With the assistance of data-driven techniques, the study aims primarily to develop robust artificial intelligence forecasting models that can easily and reliably predict drought in the Semnan, Iran. This includes the development and testing of a modern drought forecasting approach based on time-series methods such as multivariate adaptive regression spline (MARS) and vector autoregression (VAR) beside the traditional ML models such as extra-trees (ET) method. The importance of this analysis and the overall findings will be discussed in this study. As most of the current drought indices (DIs) have been developed for the use in a particular area, the suitability of these DIs for Semnan province has not been examined, although similar studies have been undertaken in other parts of the world; however, these studies examined different types of models. Specifically, the objectives of the study are to estimate the standardized precipitation index (SPI) from the raw monthly precipitation data for characterization of meteorological droughts.

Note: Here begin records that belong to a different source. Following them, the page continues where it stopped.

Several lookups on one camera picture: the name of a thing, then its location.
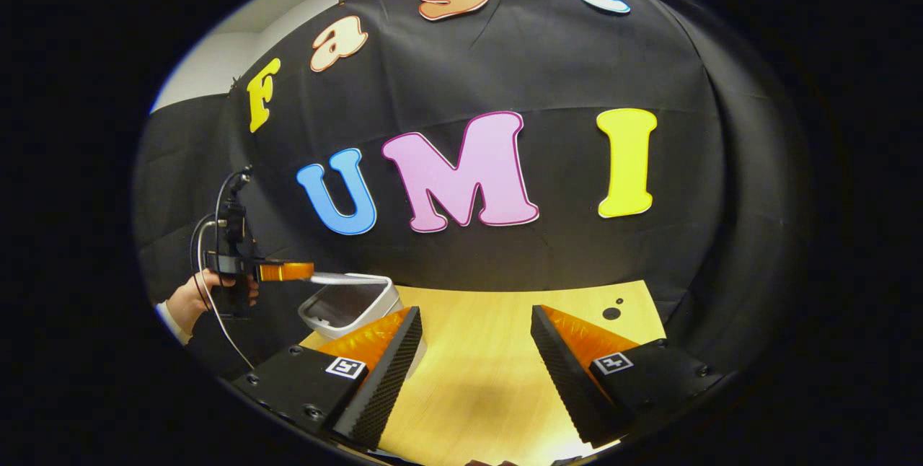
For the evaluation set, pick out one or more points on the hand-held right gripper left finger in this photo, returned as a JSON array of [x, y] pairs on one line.
[[382, 372]]

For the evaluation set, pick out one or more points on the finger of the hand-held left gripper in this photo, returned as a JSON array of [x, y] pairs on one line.
[[285, 272]]

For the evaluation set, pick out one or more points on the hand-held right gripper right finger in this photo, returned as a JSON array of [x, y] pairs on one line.
[[566, 379]]

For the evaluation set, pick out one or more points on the wooden desktop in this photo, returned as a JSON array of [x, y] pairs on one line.
[[490, 350]]

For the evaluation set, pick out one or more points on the black backdrop cloth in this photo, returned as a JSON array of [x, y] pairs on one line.
[[548, 62]]

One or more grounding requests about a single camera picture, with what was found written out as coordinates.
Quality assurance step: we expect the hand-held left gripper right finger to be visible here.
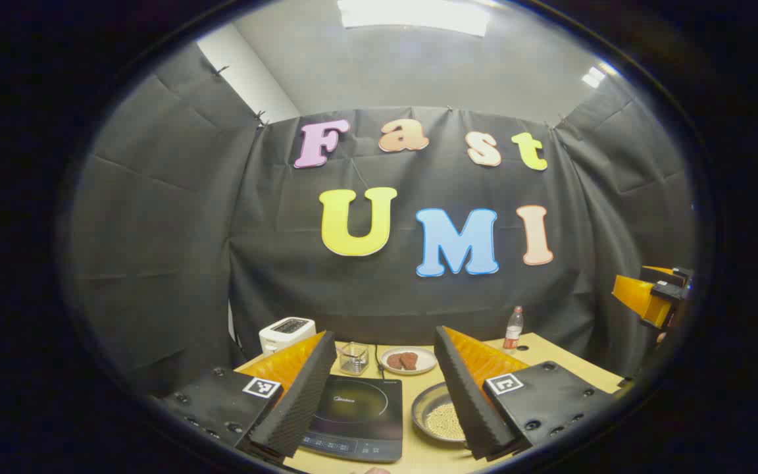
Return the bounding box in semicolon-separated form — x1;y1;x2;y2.
433;325;623;461

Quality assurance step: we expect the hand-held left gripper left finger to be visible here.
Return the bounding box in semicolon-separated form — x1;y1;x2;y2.
155;330;338;465

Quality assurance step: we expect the steel pot with black handle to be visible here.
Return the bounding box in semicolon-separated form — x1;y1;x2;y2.
411;382;468;443

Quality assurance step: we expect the black induction cooktop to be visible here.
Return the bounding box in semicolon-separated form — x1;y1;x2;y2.
298;374;403;463

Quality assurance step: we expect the pile of soybeans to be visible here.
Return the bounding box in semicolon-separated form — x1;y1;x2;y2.
425;402;466;440

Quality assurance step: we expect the white round plate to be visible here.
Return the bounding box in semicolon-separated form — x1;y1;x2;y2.
380;346;438;376

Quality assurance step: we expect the white toaster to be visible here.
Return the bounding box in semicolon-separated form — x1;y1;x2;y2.
259;317;317;356

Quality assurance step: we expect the clear plastic bottle red label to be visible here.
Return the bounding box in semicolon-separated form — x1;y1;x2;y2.
503;306;524;351

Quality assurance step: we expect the black backdrop cloth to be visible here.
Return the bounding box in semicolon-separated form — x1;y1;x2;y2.
66;39;695;396

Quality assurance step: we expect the large ceiling light panel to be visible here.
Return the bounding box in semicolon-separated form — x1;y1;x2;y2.
338;0;490;37

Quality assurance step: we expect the wire utensil holder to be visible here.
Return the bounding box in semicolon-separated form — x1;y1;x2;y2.
338;341;370;376

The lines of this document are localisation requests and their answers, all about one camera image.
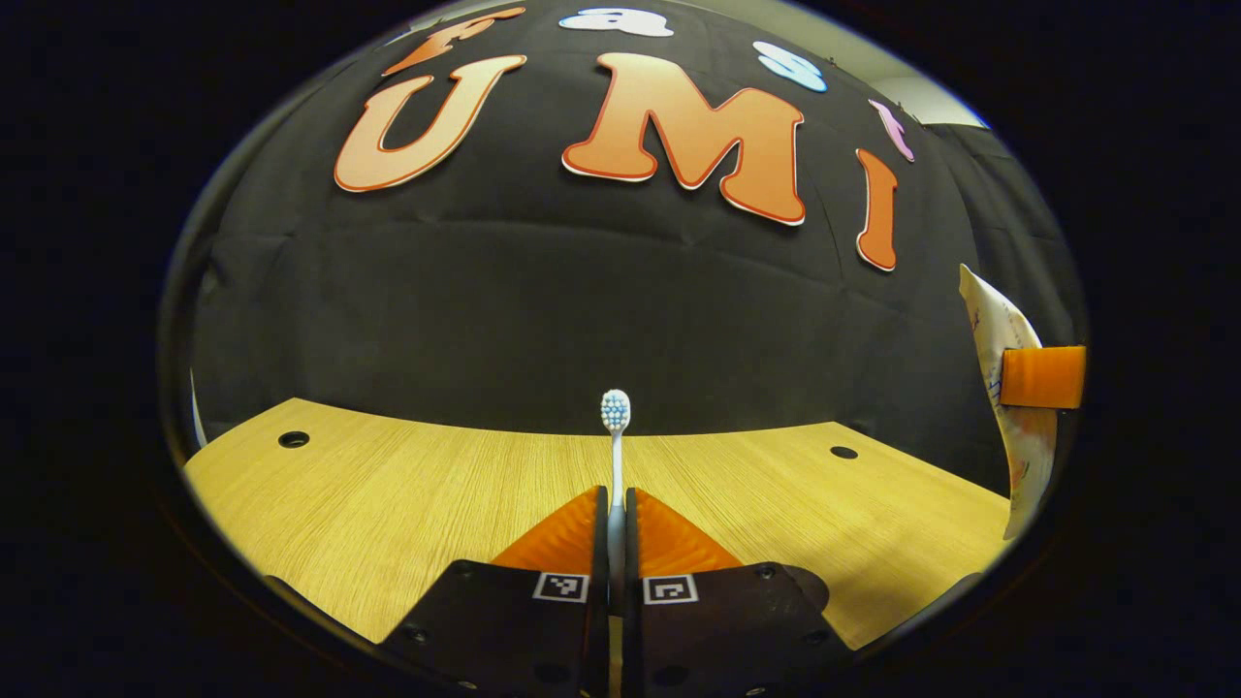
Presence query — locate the white toothpaste tube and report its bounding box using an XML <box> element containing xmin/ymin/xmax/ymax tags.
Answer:
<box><xmin>957</xmin><ymin>263</ymin><xmax>1060</xmax><ymax>542</ymax></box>

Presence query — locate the wooden desktop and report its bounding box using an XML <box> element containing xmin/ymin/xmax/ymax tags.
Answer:
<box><xmin>181</xmin><ymin>397</ymin><xmax>1015</xmax><ymax>649</ymax></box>

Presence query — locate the black backdrop cloth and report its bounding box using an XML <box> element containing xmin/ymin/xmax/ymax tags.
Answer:
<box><xmin>189</xmin><ymin>3</ymin><xmax>1009</xmax><ymax>486</ymax></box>

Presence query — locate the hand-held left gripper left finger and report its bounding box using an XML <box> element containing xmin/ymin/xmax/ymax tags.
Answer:
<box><xmin>376</xmin><ymin>485</ymin><xmax>612</xmax><ymax>698</ymax></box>

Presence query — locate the white toothbrush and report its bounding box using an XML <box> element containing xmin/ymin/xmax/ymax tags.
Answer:
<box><xmin>599</xmin><ymin>388</ymin><xmax>633</xmax><ymax>621</ymax></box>

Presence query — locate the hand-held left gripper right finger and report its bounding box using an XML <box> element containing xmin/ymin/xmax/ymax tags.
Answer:
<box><xmin>620</xmin><ymin>486</ymin><xmax>856</xmax><ymax>698</ymax></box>

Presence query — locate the black side curtain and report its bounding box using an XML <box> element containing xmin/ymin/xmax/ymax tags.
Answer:
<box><xmin>926</xmin><ymin>121</ymin><xmax>1085</xmax><ymax>486</ymax></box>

In addition, develop and evaluate the performance of deep learning method, LSTM in forecasting four SPI indices, SPI-3, SPI-6, SPI-9 and SPI-12. Furthermore, compare the outcomes of LSTM with the three machine learning methods, ET, VAR and MARS.

2 Materials and methods

2.1 Study area

Due to specific hydrologic and climatic parameters in semi-arid regions, it is necessary to have a wise knowledge about them. Semnan is one of the Iran's provinces, located in a semi-arid area at 34° 17′ to 37° 00′ and 51° 58′ to 57° 58′ north latitude and east longitude, respectively. Its approximate area is about 97,491 km2 and average high about 1630 m. Figure 1 depicts a general view of the study area and the location of stations, which their statistics have been evaluated in the present study.

Fig. 1
figure 1

General view of the study area

Considering the differences between the annual precipitation amount, 120 mm, and the annual average evaporation, 220.9, in the study area, the necessity of precise assessment is obvious. The brief statistics of the time series of four SPI indices are provided in Table 1.

Table 1 Statistical properties of data for each station

2.2 Standard precipitation index (SPI)

As it mentioned before, the hydrologic parameters analysis is a complex procedure in arid and semi-arid areas, due to vast temporal and spatial diversity. Among the various indices for drought study in these regions, SPI is one of the most appropriate ones [29]. It has several time scales as a meteorological drought index, e.g. 1, 3, 6, 9, 12 and 24 months. Each one of above-mentioned scales is applicable for a distinct purpose [47].

Since the precipitation shows a gamma probability distribution, the SPI is based on it. The gamma function can be expressed as below based on Kisi et al. [29]:

$$g(x) = \frac{1}{{\beta^{\alpha } .\Gamma (\alpha )}}x^{\alpha - 1} .e^{{ - \frac{x}{\beta }}} \quad {\text{For}}\;x > 0$$
(1)

where \(\Gamma (\alpha ) = \int_{0}^{ + \infty } {x^{\alpha - 1} e^{ - x} {\text{d}}x}\), \(\mathop \alpha \limits^{ \wedge } = \frac{1}{4A}(1 + \sqrt {1 + \frac{4A}{3}} )\), \(A = \ln (\mathop x\limits^{ - } ) - \frac{\sum \ln (x)}{n}\) and \(\mathop \beta \limits^{ \wedge } = \frac{{\mathop x\limits^{ - } }}{{\mathop \alpha \limits^{ - } }}\).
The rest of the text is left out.